Lines of the data that contain the word "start" are the ones to copy.

——————————

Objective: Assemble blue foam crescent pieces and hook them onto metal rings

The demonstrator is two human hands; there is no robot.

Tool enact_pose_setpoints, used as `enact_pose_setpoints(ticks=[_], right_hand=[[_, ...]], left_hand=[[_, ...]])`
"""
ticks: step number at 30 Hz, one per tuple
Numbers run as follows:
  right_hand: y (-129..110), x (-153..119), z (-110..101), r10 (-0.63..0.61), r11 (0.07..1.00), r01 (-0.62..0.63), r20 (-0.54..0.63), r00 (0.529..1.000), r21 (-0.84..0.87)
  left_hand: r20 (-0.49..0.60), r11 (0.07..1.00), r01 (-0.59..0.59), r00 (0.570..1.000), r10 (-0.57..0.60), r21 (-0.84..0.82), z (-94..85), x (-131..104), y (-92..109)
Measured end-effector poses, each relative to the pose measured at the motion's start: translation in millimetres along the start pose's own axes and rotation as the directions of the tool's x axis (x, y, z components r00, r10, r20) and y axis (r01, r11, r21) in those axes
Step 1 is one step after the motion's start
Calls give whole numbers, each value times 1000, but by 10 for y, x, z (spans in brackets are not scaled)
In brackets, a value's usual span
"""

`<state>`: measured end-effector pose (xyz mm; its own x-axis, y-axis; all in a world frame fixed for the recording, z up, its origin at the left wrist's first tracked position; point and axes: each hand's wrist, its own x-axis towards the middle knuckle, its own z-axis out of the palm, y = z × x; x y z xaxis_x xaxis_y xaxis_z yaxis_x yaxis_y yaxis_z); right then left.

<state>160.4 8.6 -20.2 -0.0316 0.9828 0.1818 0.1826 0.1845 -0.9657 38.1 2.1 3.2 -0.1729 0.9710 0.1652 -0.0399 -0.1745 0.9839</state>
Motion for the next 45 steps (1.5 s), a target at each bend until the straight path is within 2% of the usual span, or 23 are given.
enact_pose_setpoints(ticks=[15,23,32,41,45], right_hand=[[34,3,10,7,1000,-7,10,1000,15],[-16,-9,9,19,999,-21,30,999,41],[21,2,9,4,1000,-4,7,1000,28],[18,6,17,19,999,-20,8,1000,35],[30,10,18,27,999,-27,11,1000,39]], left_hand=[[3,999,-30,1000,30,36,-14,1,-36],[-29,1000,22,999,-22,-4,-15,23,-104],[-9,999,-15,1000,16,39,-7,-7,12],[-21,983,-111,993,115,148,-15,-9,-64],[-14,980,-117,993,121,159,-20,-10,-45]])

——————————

TASK ANSWER =
Measured end-effector poses, each relative to the pose measured at the motion's start: translation in millimetres along the start pose's own axes and rotation as the directions of the tool's x axis (x, y, z components r00, r10, r20) and y axis (r01, r11, r21) in those axes
Step 1 is one step after the motion's start

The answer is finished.